You can look at the -h help messsage for more.
PVS-Studio found many problems in Samba. Most of them were false positives
but this is expected when you use any static analysis tool on large
codebase. The important thing is it also found real bugs. I'm going to
share the most interesting ones along with their fix, in the form of
diffs.
- if (memcmp(u0, _u0, sizeof(u0) != 0)) {
+ if (memcmp(u0, _u0, sizeof(*u0)) != 0) {
printf("USER_MODALS_INFO_0 struct has changed!!!!\n");
return -1;
}
Here, the closing parenthesis was misplaced. The result of the
sizeof
comparaison was used as the compared memory size (always 1
byte). Also, we want the size of the type u0
points to, not the size
of the pointer.
handle_main_input(regedit, key);
update_panels();
doupdate();
- } while (key != 'q' || key == 'Q');
+ } while (key != 'q' && key != 'Q');
Here, we want to exit the loop on any case of the letter 'q'.

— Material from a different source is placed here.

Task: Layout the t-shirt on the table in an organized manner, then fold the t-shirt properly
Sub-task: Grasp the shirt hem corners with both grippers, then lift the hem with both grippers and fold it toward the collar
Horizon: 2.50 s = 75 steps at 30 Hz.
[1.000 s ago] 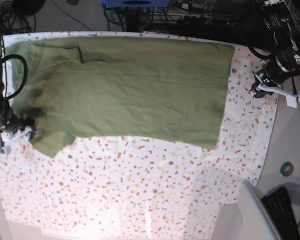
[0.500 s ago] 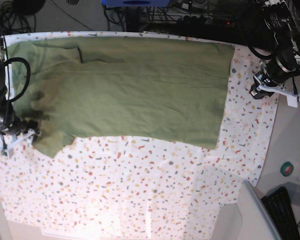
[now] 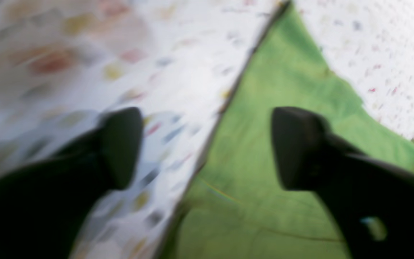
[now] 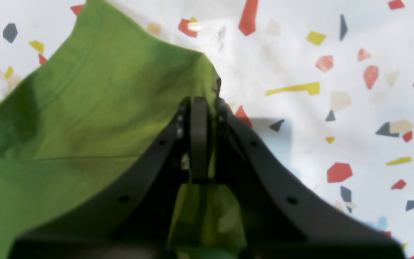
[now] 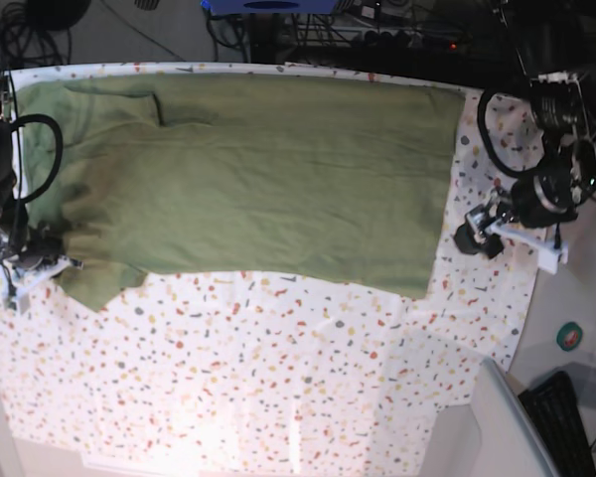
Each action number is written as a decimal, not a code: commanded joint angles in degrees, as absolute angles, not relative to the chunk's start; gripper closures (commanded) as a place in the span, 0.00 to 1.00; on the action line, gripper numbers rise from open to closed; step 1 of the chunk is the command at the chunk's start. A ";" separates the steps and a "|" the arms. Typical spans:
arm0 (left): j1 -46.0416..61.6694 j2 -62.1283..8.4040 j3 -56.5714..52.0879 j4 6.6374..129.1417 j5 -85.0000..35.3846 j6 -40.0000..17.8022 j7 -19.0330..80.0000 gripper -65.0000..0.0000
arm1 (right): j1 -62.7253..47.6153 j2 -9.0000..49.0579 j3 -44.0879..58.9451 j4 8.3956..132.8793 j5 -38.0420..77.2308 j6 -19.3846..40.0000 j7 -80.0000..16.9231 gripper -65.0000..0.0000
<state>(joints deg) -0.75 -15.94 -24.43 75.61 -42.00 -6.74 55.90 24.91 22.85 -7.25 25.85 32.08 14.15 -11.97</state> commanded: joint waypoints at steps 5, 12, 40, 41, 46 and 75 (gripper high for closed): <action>-17.10 -17.27 -17.89 57.36 -41.89 -6.99 54.73 0.05 | 26.51 24.04 -6.99 26.59 32.48 14.20 -11.03 1.00; -29.85 -16.40 -4.44 37.93 -32.92 -6.99 41.98 0.10 | 26.51 24.40 -6.81 26.68 32.48 14.20 -11.21 1.00; -28.26 -14.20 5.41 34.59 -32.66 -7.08 34.07 0.81 | 26.51 24.31 -6.99 26.68 32.48 14.20 -11.03 1.00; -28.18 -14.20 5.32 34.59 -32.75 -7.08 34.07 0.87 | 26.51 24.40 -6.99 26.68 32.48 14.29 -11.03 1.00; -28.26 -14.73 5.23 34.77 -32.75 -7.08 34.07 1.00 | 26.51 24.48 -6.99 26.68 32.48 14.46 -11.03 1.00; -22.81 -17.54 5.14 48.66 -32.84 -6.73 34.59 0.51 | 22.20 25.54 -6.99 38.81 32.48 14.20 -11.21 1.00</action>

uid = request->data.auth.uid;
- if (uid < 0) {
+ if (uid == (uid_t)-1) {
DEBUG(1,("invalid uid: '%u'\n", (unsigned int)uid));
return -1;
}
Here we tested the uid_t
type for negative values.
The sign of the uid_t
type is left unspecified by POSIX. It's defined as
an unsigned 32b int on Linux, therefore the < 0
check is always
false.
For unsigned version of uid_t
, in the comparaison uid == -1
the
compiler will implicitely cast -1 to unsigned making it a valid test
for both signed and unsigned version of uid_t
. I've made the cast
explicit because less magic is better in this case.

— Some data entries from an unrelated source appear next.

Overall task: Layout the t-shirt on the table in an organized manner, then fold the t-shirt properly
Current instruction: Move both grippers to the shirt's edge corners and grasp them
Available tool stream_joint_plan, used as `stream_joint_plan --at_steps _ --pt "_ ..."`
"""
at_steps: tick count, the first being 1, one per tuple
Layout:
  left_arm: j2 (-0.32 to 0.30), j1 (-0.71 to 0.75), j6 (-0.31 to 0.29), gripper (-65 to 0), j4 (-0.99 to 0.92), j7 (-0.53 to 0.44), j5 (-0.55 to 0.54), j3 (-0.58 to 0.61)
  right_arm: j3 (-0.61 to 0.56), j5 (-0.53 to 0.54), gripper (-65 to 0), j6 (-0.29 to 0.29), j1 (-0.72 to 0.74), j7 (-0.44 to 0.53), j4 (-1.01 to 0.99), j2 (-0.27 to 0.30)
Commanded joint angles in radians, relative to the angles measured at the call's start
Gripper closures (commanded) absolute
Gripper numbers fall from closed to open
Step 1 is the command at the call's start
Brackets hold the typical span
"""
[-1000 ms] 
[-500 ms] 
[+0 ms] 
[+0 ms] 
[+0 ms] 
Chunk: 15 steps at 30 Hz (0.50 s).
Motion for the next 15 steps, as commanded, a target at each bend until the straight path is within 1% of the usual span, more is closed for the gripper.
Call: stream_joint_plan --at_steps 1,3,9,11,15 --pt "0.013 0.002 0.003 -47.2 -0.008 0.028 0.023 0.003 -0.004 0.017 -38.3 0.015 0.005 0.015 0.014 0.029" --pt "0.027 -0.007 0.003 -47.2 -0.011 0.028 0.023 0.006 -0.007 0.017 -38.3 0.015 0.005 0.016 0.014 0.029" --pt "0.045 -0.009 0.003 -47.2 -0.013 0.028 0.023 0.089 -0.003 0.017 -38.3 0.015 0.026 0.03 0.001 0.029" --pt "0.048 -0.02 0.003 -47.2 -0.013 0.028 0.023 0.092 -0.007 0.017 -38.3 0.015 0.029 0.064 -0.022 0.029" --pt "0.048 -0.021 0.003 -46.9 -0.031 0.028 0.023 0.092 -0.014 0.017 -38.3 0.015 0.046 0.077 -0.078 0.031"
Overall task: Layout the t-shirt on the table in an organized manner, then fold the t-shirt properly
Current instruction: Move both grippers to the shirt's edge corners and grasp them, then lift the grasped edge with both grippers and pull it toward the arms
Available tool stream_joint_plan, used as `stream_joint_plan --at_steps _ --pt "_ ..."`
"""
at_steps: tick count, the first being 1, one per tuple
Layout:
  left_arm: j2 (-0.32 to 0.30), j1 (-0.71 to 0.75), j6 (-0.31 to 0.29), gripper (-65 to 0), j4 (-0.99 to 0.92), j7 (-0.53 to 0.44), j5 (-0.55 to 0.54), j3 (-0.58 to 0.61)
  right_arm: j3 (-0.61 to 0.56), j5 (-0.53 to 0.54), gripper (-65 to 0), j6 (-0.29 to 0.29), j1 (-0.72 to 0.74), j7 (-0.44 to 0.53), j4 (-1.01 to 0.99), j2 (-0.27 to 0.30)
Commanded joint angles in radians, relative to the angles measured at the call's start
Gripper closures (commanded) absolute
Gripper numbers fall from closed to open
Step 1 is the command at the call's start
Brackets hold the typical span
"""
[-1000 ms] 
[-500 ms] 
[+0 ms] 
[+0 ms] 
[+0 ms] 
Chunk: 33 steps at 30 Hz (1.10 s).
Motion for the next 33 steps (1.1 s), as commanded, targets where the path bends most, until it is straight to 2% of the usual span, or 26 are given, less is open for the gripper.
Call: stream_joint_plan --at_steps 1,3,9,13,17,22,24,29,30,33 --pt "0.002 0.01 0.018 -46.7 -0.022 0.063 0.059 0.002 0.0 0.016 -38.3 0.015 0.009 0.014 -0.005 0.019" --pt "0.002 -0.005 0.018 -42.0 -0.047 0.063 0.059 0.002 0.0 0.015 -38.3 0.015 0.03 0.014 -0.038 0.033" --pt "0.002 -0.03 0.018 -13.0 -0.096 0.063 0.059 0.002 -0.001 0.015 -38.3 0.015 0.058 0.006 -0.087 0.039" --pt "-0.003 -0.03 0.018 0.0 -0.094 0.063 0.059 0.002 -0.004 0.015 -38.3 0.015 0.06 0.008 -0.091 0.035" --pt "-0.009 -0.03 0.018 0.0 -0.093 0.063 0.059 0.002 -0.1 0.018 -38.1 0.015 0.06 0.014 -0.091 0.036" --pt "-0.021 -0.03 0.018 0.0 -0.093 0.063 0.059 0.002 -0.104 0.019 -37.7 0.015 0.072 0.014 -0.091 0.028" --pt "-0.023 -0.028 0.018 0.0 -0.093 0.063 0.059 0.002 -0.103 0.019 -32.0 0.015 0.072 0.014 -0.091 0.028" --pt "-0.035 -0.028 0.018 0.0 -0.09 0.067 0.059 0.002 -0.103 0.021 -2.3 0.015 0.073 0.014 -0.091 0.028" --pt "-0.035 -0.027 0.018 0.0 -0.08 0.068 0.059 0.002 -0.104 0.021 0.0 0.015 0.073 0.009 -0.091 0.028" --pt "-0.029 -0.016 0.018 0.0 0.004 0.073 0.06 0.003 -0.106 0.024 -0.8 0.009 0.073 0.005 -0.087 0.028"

DEBUG(4,("smb_pam_auth: PAM: Authenticate User: %s\n", user));
- pam_error = pam_authenticate(pamh, PAM_SILENT | allow_null_passwords ? 0 : PAM_DISALLOW_NULL_AUTHTOK);
+ pam_error = pam_authenticate(pamh, PAM_SILENT | (allow_null_passwords ? 0 : PAM_DISALLOW_NULL_AUTHTOK));
switch( pam_error ){
case PAM_AUTH_ERR:
DEBUG(2, ("smb_pam_auth: PAM: Authentication Error for user %s\n", user));
Simple operator priority error.
gensec_init();
dump_args();
- if (check_arg_numeric("ibs") == 0 || check_arg_numeric("ibs") == 0) {
+ if (check_arg_numeric("ibs") == 0 || check_arg_numeric("obs") == 0) {
fprintf(stderr, "%s: block sizes must be greater that zero\n",
PROGNAME);
exit(SYNTAX_EXIT_CODE);
Here the test was doing the same thing twice.

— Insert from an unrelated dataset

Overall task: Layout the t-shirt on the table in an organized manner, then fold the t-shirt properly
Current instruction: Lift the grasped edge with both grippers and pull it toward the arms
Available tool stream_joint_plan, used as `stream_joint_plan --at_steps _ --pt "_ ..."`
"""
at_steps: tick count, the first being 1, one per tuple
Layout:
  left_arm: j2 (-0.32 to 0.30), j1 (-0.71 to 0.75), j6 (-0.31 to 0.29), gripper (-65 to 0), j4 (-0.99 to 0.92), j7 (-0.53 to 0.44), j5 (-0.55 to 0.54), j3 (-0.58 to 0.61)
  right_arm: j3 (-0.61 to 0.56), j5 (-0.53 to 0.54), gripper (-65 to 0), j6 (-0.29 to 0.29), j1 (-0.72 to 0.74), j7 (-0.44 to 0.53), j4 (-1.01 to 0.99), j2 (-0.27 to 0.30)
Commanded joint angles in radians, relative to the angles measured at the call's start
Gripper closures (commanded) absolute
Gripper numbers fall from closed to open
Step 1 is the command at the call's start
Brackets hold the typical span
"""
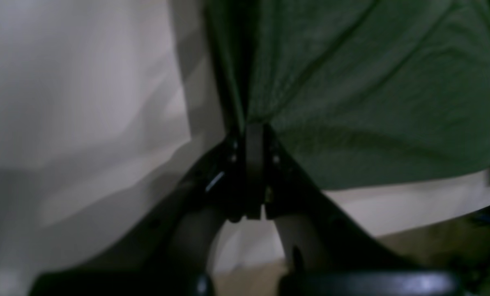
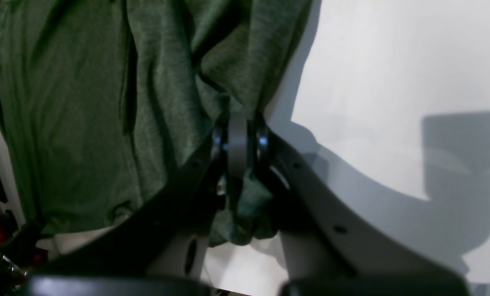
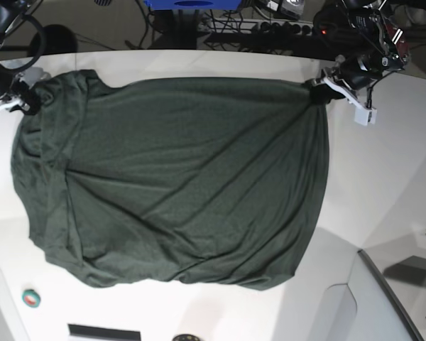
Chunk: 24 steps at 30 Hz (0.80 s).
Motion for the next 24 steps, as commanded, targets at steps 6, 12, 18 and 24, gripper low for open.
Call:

if (!gss_oid_equal(&name1->gn_type, &name2->gn_type)) {
*name_equal = 0;
} else if (name1->gn_value.length != name2->gn_value.length ||
- memcmp(name1->gn_value.value, name1->gn_value.value,
+ memcmp(name1->gn_value.value, name2->gn_value.value,
name1->gn_value.length)) {
*name_equal = 0;
}
Here memcmp
was called with the same pointer, thus comparing the
same region of memory with itself.
ioctl_arg.fd = src_fd;
ioctl_arg.transid = 0;
ioctl_arg.flags = (rw == false) ? BTRFS_SUBVOL_RDONLY : 0;
- memset(ioctl_arg.unused, 0, ARRAY_SIZE(ioctl_arg.unused));
+ memset(ioctl_arg.unused, 0, sizeof(ioctl_arg.unused));
len = strlcpy(ioctl_arg.name, dest_subvolume,
ARRAY_SIZE(ioctl_arg.name));
if (len >= ARRAY_SIZE(ioctl_arg.name)) {
Here memset
was given the size as a number of elements instead of a byte size.
if (n + IDR_BITS < 31 &&
- ((id & ~(~0 << MAX_ID_SHIFT)) >> (n + IDR_BITS))) {
+ ((id & ~(~0U << MAX_ID_SHIFT)) >> (n + IDR_BITS))) {
return NULL;
}
Using negative values on the left-side of a left-shift operation is an
Undefined Behaviour in C.
if (cli_api(cli,
param, sizeof(param), 1024, /* Param, length, maxlen */
- data, soffset, sizeof(data), /* data, length, maxlen */
+ data, soffset, data_size, /* data, length, maxlen */
&rparam, &rprcnt, /* return params, length */
&rdata, &rdrcnt)) /* return data, length */
{
Here data
used to be a stack allocated array but was changed to a heap
allocated buffer without updating the sizeof
use.
goto query;
}
- if ((p->auth.auth_type != DCERPC_AUTH_TYPE_NTLMSSP) ||
- (p->auth.auth_type != DCERPC_AUTH_TYPE_KRB5) ||
- (p->auth.auth_type != DCERPC_AUTH_TYPE_SPNEGO)) {
+ if (!((p->auth.auth_type == DCERPC_AUTH_TYPE_NTLMSSP) ||
+ (p->auth.auth_type == DCERPC_AUTH_TYPE_KRB5) ||
+ (p->auth.auth_type == DCERPC_AUTH_TYPE_SPNEGO))) {
return NT_STATUS_ACCESS_DENIED;
}
Prior to this fix, the condition was always true and the function
always returned "access denied".
- Py_RETURN_NONE;
talloc_free(frame);
+ Py_RETURN_NONE;
}
Py_RETURN_NONE
is a macro that hides a return statement. In this
python binding many functions were returning before freeing heap
allocated memory. This problem was present in dozens of functions.
int i;
- for (i=0;ARRAY_SIZE(results);i++) {
+ for (i=0;i<ARRAY_SIZE(results);i++) {
if (results[i].res == res) return results[i].name;
}
return "*";
Here the for condition was always true.
int create_unlink_tmp(const char *dir)
{
+ if (!dir) {
+ dir = tmpdir();
+ }
+
size_t len = strlen(dir);
char fname[len+25];
int fd;
mode_t mask;
- if (!dir) {
- dir = tmpdir();
- }
-
Here the dir
pointer was used before the null-check.
Overall I'm really pleased with PVS-Studio and I would recommend
it. Unfortunately it's not officially available on Linux. Although you
can just contact them if you're interested it seems :)